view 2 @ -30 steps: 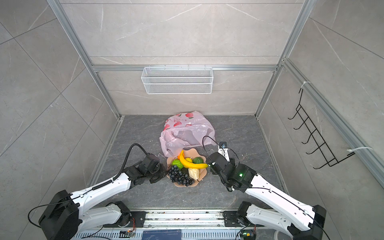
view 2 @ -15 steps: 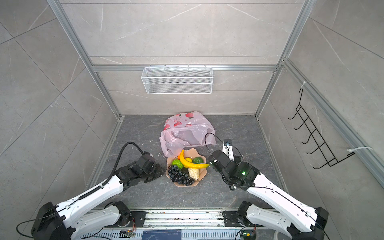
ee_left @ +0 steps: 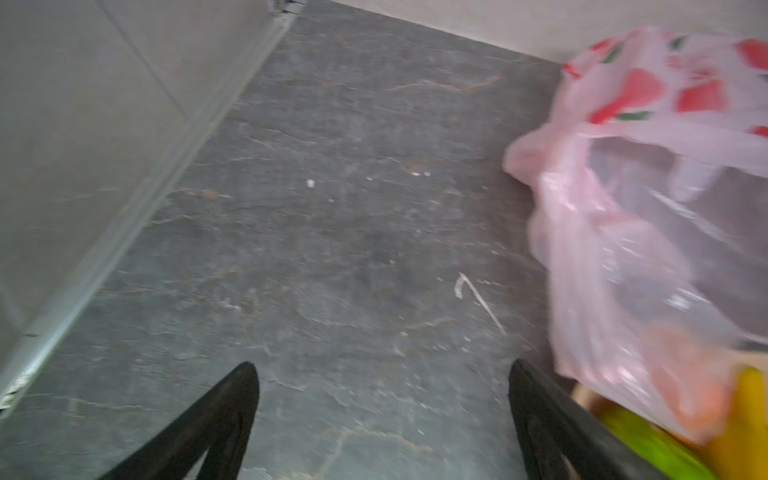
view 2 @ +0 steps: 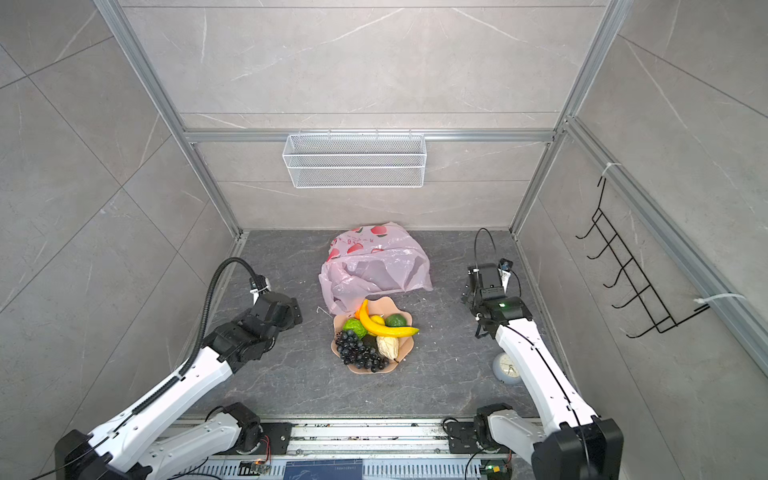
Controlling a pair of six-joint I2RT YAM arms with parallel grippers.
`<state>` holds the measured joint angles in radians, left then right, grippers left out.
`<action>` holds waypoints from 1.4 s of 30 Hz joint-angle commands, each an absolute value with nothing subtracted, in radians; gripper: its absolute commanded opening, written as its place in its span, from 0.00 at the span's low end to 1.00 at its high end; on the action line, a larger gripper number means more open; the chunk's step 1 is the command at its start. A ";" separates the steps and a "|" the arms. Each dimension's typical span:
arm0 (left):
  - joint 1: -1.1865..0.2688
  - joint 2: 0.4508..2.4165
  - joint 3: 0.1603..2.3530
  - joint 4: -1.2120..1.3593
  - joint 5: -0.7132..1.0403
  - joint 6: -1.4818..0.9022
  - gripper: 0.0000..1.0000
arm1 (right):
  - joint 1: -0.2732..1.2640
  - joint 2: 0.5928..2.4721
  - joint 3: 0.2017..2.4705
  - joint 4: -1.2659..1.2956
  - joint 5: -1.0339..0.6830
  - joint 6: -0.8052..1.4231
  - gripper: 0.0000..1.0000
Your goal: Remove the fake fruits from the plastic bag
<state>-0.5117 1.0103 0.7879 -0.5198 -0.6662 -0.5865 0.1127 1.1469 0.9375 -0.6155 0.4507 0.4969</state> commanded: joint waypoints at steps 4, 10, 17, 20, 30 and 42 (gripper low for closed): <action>-0.315 1.128 0.620 -0.024 -0.722 -0.214 0.98 | 0.056 1.296 0.822 -0.281 0.383 0.337 1.00; -0.192 1.327 0.523 0.321 -0.615 -0.084 0.99 | 0.056 1.327 0.665 0.071 0.410 0.229 1.00; -0.099 1.426 0.415 0.700 -0.417 0.022 0.99 | 0.055 1.355 0.444 0.536 0.267 0.149 1.00; -0.052 1.451 0.397 0.755 -0.334 -0.004 1.00 | 0.057 1.371 0.372 0.712 0.229 0.109 1.00; 0.026 1.501 0.352 0.865 -0.197 -0.038 1.00 | 0.075 1.505 0.337 0.901 0.119 0.044 1.00; 0.024 1.500 0.350 0.868 -0.207 -0.035 1.00 | 0.111 1.508 0.348 0.888 0.202 0.031 1.00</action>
<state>0.0223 1.5024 0.3492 0.8089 -0.2234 -0.0330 0.1085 1.4994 0.3401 0.8574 0.1833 0.0502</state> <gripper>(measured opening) 0.999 0.995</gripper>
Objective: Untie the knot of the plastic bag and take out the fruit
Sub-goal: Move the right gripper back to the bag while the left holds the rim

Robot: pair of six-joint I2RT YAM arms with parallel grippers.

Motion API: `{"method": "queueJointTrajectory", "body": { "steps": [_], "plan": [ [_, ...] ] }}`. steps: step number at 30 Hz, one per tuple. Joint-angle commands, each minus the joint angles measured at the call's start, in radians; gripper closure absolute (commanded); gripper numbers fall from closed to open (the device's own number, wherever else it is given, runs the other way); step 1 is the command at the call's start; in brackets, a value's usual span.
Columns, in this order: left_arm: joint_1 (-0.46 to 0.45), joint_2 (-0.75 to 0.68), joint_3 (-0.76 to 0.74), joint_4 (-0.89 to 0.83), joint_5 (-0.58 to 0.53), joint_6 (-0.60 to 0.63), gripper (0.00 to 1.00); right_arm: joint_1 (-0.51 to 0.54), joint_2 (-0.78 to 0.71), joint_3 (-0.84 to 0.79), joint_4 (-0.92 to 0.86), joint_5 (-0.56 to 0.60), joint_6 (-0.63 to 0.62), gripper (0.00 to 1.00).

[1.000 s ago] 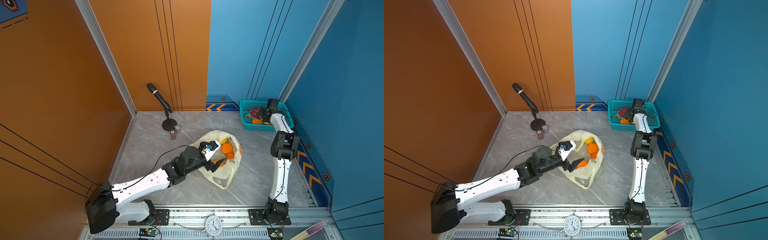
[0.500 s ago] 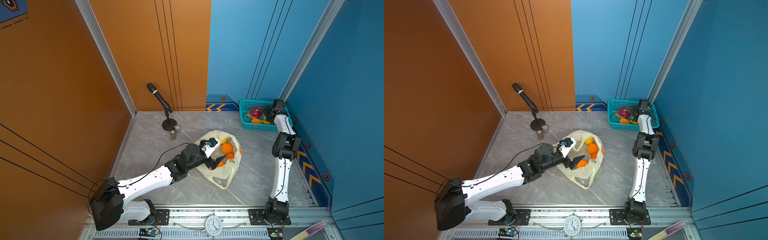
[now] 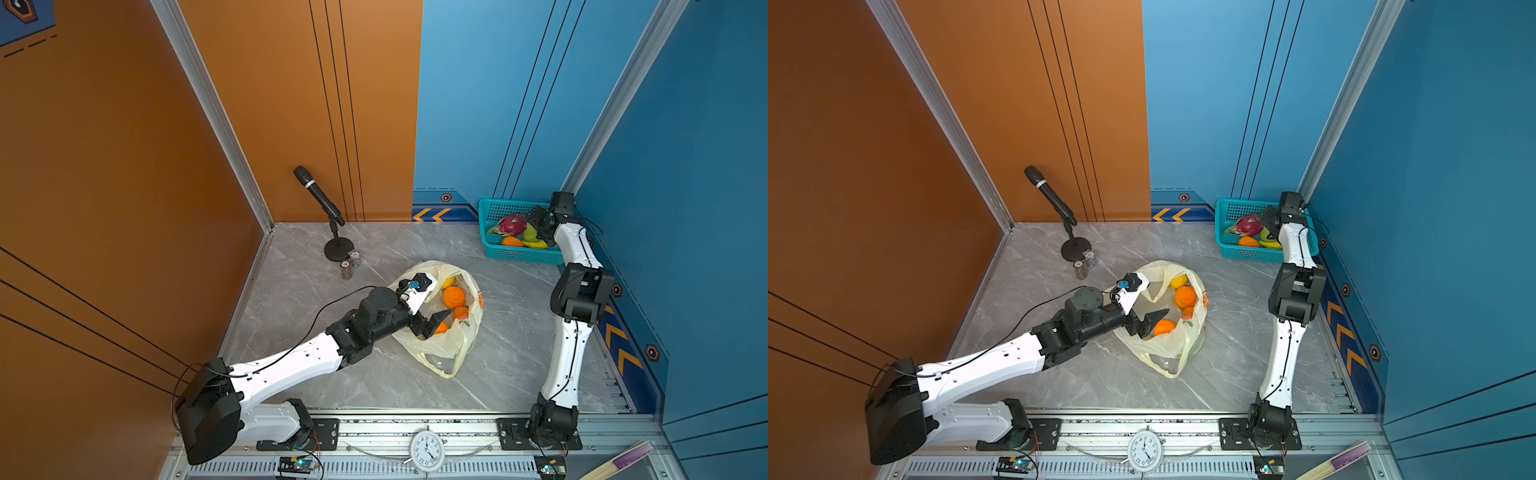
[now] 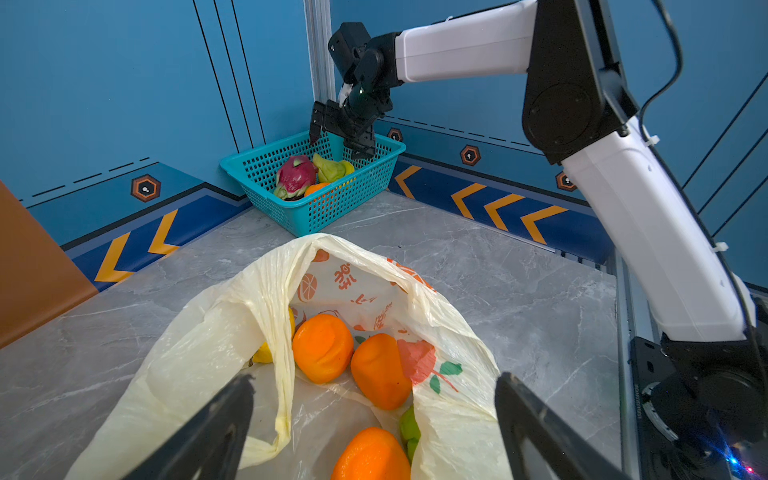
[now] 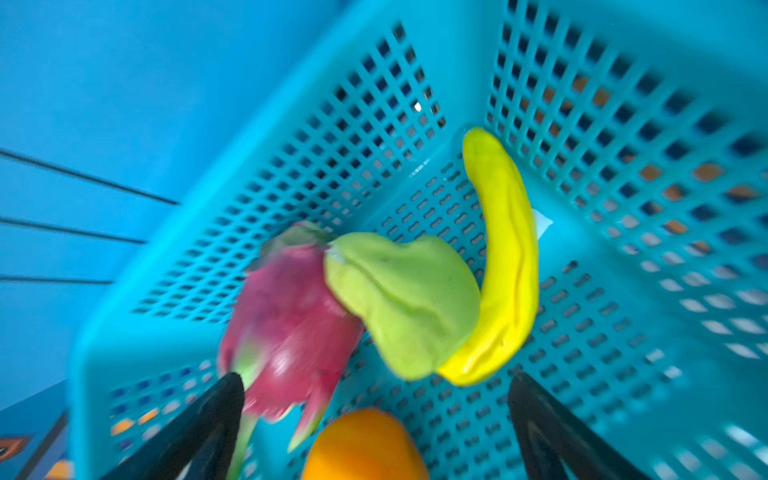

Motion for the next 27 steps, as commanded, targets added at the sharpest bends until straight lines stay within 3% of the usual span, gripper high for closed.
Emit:
{"method": "queueJointTrajectory", "body": {
  "steps": [1, 9, 17, 22, 27],
  "plan": [
    [-0.003, -0.034, -0.006, -0.035, 0.018, -0.037, 0.08, 0.024, -0.163, -0.084, -0.007, 0.023, -0.052, 0.0],
    [-0.035, -0.077, -0.019, -0.108, -0.026, -0.1, 0.09, 0.093, -0.579, -0.433, 0.078, -0.008, -0.101, 0.0],
    [-0.053, -0.082, -0.019, -0.21, -0.076, -0.221, 0.11, 0.224, -1.017, -0.887, 0.125, -0.072, -0.132, 0.0],
    [-0.063, -0.043, -0.009, -0.227, -0.073, -0.254, 0.13, 0.324, -1.213, -1.054, 0.072, -0.098, -0.128, 0.0],
    [-0.063, 0.031, 0.033, -0.256, -0.085, -0.279, 0.21, 0.435, -1.352, -1.185, 0.012, -0.111, -0.108, 0.0]
  ]
}}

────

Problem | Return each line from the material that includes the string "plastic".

Written answer |
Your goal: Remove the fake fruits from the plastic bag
Objective: Untie the knot of the plastic bag and take out the fruit

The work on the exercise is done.